USD/JPY had surprisingly exited the downtrend channel after monitoring resistance implied by the upper bound. Hourly resistance is given at 115.62 (19/01/2016 high). The technical structure suggests further momentum. as the break of hourly support given at 112.57 (17/01/2017 low) has confirmed bearish pressures. We favor a long-term bearish bias. Support is now given at 96.57 (10/08/2013 low). A gradual rise towards the major resistance at 135.15 (01/02/2002 high) seems absolutely unlikely. Expected to decline further support at 93.79 (13/06/2013 low).

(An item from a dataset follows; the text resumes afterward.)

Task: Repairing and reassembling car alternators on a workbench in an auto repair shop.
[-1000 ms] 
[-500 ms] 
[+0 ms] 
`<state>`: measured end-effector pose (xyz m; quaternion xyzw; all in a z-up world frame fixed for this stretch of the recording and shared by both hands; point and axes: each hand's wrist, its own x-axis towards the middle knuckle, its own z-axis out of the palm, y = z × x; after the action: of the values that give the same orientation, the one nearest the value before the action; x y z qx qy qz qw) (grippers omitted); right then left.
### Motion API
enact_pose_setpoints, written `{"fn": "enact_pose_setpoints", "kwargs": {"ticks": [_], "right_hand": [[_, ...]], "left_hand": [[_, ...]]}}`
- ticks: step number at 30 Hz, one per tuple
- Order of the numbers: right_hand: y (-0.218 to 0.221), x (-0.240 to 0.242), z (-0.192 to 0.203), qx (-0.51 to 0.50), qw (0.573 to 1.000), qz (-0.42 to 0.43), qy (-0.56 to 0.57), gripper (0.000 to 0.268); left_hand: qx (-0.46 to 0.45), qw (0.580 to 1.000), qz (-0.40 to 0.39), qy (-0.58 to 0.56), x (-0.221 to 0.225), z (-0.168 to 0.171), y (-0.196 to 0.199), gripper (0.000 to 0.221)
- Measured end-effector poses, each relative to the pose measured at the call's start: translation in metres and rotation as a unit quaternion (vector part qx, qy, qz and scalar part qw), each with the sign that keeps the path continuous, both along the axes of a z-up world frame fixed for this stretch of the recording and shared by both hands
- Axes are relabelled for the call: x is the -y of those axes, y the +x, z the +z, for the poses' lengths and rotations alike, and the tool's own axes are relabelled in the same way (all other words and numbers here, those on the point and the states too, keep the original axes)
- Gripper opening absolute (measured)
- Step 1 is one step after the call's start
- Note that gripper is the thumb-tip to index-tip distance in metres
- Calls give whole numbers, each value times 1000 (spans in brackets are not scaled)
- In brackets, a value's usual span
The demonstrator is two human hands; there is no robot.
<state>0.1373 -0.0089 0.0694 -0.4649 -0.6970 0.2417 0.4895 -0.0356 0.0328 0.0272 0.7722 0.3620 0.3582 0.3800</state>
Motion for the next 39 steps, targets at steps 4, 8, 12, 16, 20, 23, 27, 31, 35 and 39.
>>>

USD/CHF’s momentum is definitely bearish. Key resistance is given at a distance at 1.0344 (15/12/2016 high). The road is clearly wide-open for further decline. In the long-term, the pair is still trading in range since 2011 despite some turmoil when the SNB unpegged the CHF. Key support can be found 0.8986 (30/01/2015 low). The technical structure favours nonetheless a long term bullish bias since the unpeg in January 2015.